HYATTSVILLE – Students from schools around Prince George’s County walked out of their classrooms Friday protesting the election and divisive policies of President-Elect Donald Trump. Parkdale, Northwestern, Central and Suitland high school students walked out of their classrooms Friday between 11:30 a.m. and noon to protest the election of Trump and to stand in solidarity […]
HYATTSVILLE – Students from schools around Prince George’s County walked out of their classrooms Friday protesting the election and divisive policies of President-Elect Donald Trump.
Parkdale, Northwestern, Central and Suitland high school students walked out of their classrooms Friday between 11:30 a.m. and noon to protest the election of Trump and to stand in solidarity with minority groups.
Students from Dr. Henry A. Wise Jr. High School also planned a protest, but were not permitted to leave the building, according to social media accounts.
Earlier last week, students across the county circulated messages on social media, calling for students, countywide, to walk out of their classes on Friday and congregate at the Tanger Outlets in National Harbor or, alternatively, in College Park.
However, the size of Friday’s walkouts may have been stunted after numerous robocalls to homes from Prince George’s County Public Schools (PGCPS) administration and individual school principals threatened unexcused absences and other punishments for participation.
PGCPS learned of plans for Friday’s walkouts and released a letter from Chief Executive Officer Kevin Maxwell stating the event was not organized by the school system.
“We take no position on the spirit or intent of the walkout; however, the event does raise serious student safety concerns. Leaving school grounds unaccompanied may cause harm to students’ personal well-being. Please note that students who are absent from class due to the walkout will be marked unexcused,” the letter reads.
Maxwell also wrote that the school system is aware that many students have strong feelings about this election and is working on helping them deal with those feelings.
“We have encouraged faculty and staff to guide students towards safe outlets of expression that do not disrupt the school day. PGCPS officials have been in contact with several local organizations about facilitating a youth-led conversation in the coming weeks for the broader community,” the letter reads.
Yesterday, school administration notified students at Wise that they could wear patriotic colors to school, which differs from school dress code, instead of joining in the walkout. Oxon Hill’s student government association also shared messages against the walkout, saying the school would find other ways to allow students to talk about the election.
Malcolm Nickens, a Wise student, said school leadership did not allow the walkout to move forward and encouraged students to wear red, white and blue instead. But students resisted, he said.
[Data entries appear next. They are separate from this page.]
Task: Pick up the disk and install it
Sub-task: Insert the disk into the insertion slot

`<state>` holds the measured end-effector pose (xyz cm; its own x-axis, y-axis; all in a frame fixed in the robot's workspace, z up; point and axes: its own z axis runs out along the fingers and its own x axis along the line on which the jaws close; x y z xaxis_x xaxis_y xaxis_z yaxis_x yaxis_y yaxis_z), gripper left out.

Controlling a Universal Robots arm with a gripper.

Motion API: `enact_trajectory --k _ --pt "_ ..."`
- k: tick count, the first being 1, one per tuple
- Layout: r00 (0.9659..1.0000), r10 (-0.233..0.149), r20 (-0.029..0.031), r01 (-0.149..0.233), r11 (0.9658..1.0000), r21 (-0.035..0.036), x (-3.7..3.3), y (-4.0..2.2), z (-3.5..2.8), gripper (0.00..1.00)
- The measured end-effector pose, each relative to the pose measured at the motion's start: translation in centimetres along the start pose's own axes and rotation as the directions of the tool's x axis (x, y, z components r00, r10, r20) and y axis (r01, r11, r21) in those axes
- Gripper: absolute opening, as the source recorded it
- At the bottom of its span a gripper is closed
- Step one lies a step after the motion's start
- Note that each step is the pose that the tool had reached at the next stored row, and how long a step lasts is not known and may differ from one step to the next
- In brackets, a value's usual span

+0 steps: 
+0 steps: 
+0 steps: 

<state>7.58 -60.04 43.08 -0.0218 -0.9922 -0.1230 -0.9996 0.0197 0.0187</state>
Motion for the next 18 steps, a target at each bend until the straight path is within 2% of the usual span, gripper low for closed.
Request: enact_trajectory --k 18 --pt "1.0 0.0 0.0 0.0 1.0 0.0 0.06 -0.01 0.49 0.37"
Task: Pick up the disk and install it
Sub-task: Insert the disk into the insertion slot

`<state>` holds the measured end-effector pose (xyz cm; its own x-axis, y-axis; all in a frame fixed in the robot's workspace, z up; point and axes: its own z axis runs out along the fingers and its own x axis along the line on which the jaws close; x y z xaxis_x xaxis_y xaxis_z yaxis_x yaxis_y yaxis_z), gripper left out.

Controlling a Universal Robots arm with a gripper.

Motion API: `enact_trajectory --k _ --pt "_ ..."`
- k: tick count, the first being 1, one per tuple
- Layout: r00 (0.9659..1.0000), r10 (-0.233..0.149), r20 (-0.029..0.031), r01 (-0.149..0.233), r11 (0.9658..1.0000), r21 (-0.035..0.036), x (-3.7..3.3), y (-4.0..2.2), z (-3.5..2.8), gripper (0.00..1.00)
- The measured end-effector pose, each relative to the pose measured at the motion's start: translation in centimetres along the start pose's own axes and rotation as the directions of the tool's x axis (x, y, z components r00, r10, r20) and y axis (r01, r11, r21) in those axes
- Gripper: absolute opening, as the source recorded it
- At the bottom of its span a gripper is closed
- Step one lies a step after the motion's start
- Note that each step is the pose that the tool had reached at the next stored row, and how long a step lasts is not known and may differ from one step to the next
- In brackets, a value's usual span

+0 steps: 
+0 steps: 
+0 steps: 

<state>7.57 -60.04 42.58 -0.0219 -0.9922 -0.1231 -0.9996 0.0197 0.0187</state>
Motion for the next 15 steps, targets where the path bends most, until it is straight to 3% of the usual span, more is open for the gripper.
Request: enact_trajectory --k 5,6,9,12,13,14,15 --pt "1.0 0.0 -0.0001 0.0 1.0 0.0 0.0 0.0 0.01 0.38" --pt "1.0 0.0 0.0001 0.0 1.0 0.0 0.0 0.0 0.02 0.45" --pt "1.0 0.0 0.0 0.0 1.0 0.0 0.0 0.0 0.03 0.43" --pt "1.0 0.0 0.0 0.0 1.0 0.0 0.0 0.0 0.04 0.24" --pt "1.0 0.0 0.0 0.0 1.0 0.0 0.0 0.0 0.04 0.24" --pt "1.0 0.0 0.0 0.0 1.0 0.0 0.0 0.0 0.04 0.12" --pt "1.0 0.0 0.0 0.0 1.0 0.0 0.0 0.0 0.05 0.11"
“Some students, including myself, did not exactly like that, so we came today dressed in all black. When we got to school, there were rumors speculating that we were supposed to have some type of gathering at noon. When that happened, we all expected it to be nice and peaceful, but that was not the case. It was more riot-like,” he said.
Videos shared on social media during the event at Wise showed hundreds of students gathered in the main hall of the school, holding signs and shouting profanities against the president-elect. Video also showed students being escorted out of the crowd by resource officers.
Student Maya McLin said the students were protesting Trump’s election and “innocent black people being murdered.”
Another student, Donnell, who only gave his first name for fear of retaliation from the school, said the protest was because people were upset over Trump’s election and that some students “decided to start something” and were escorted out by police.
Khouri Lassiter, who said she was one of the student organizers of Wise’s protest, said things got out of hand “because students weren’t protesting with a purpose. They were protesting just to protest, without any meaning behind it.”
At Parkdale and Northwestern, protests remained peaceful, with students standing along the road holding signs and the flags of several Latin American countries.
Ayotide Bello, senior class president at Parkdale, said in a video posted to Twitter that their protest was not about Trump’s election but the rhetoric he uses.
“This is what democracy looks like: having our students here, during class time, standing up for what they believe in. Not because Donald Trump is currently president, but we are standing in solidarity against what he is saying,” she said.
Earlier last week, on Tuesday students from High Point High School in Beltsville walked out of their classrooms and blocked traffic on Powder Mill Road in a similar protest. Students in Montgomery County have continued protests at several different schools throughout the week, while students at the University of Maryland staged a protest on campus Thursday.